The NCAA Bowling Championship is a sanctioned women's championship in college athletics. Unlike many NCAA sports, only one National Collegiate championship is held each season with teams from Division I, Division II, and Division III competing together. Sixteen teams, eight of them automatic qualifiers and the other eight being at-large selections, are chosen by the NCAA Bowling Committee to compete in the championship. The championship was first held in April 2004.

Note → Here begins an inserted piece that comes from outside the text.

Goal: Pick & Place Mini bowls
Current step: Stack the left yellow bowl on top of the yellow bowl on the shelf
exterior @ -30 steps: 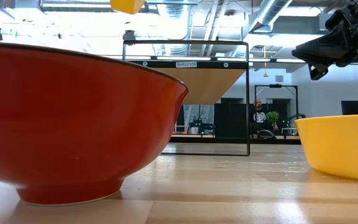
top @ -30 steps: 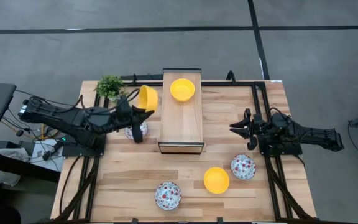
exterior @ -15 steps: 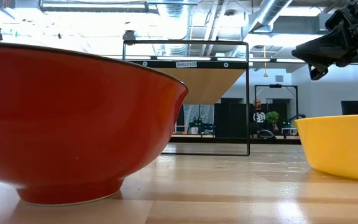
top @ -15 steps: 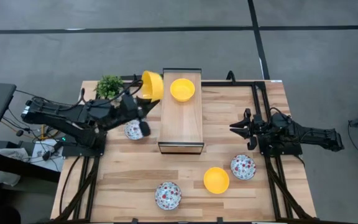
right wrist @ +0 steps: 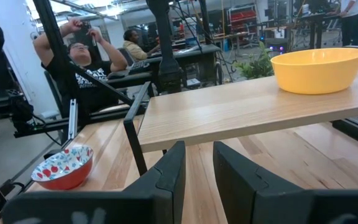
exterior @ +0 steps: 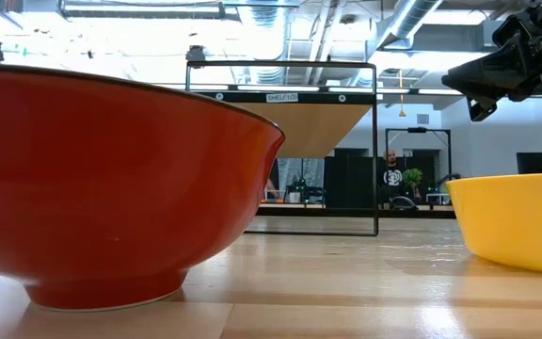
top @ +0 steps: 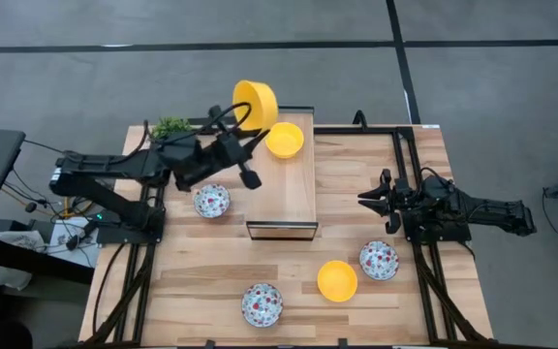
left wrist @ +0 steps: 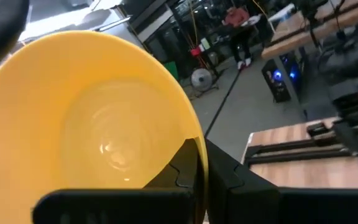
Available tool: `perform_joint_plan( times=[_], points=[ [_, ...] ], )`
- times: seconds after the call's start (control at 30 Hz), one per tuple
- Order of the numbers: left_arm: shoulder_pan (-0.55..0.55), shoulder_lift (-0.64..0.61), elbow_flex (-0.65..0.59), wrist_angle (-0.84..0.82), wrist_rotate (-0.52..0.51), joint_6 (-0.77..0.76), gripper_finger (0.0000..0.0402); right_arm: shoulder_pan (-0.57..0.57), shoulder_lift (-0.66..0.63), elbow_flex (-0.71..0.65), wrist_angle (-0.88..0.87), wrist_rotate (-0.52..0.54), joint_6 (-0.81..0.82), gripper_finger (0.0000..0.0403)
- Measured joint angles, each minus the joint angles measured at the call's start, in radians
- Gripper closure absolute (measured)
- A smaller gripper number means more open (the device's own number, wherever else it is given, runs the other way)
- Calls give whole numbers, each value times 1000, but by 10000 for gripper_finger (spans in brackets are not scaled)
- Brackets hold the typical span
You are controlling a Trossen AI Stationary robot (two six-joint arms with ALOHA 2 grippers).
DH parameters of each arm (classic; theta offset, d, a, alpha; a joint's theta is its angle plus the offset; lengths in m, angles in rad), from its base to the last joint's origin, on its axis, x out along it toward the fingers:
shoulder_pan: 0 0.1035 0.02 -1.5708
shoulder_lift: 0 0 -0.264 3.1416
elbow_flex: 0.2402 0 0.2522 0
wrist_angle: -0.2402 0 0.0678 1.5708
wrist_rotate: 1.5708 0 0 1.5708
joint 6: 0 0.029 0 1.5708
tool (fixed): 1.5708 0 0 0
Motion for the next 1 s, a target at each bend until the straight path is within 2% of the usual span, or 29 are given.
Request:
perform_joint_plan(
  times=[0.23, 0.4, 0.6, 0.73, 0.87, 1.0],
  points=[
    [69, 45, 15, -15, 96, 14, 394, 0, 0, 0, 0, 0, 0, 332],
    [94, 52, 16, -25, 128, 14, 394, 0, 0, 0, 0, 0, 0, 332],
    [145, 52, 16, -42, 364, 29, 394, 0, 0, 0, 0, 0, 0, 332],
    [189, 57, 16, -44, 388, 29, 394, 0, 0, 0, 0, 0, 1, 332],
    [240, 57, 17, -45, 463, 25, 394, 0, 0, 0, 0, 0, 1, 332],
    [281, 69, 68, -118, 509, 7, 394, 0, 0, 0, 0, 0, 4, 332]
  ],
)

The most successful team is Nebraska with 6 titles. McKendree are the reigning champions, defeating Stephen F. Austin 4 games to 0 in the 2022 championship held at Wayne Webb's Columbus Bowl in Columbus, OH.

Nebraska is the only program to qualify for all 18 NCAA Bowling Championships since the NCAA started sponsoring bowling in the 2003-04 season.

Format
The collegiate bowling season runs from late October through the end of March, and the National Collegiate Women's Bowling Championship is held in April.

Through 2017
The format for the championships from 2004-2017 began with qualifying rounds in which each team bowled one five-person regular team game against each of the other seven teams participating in the championship.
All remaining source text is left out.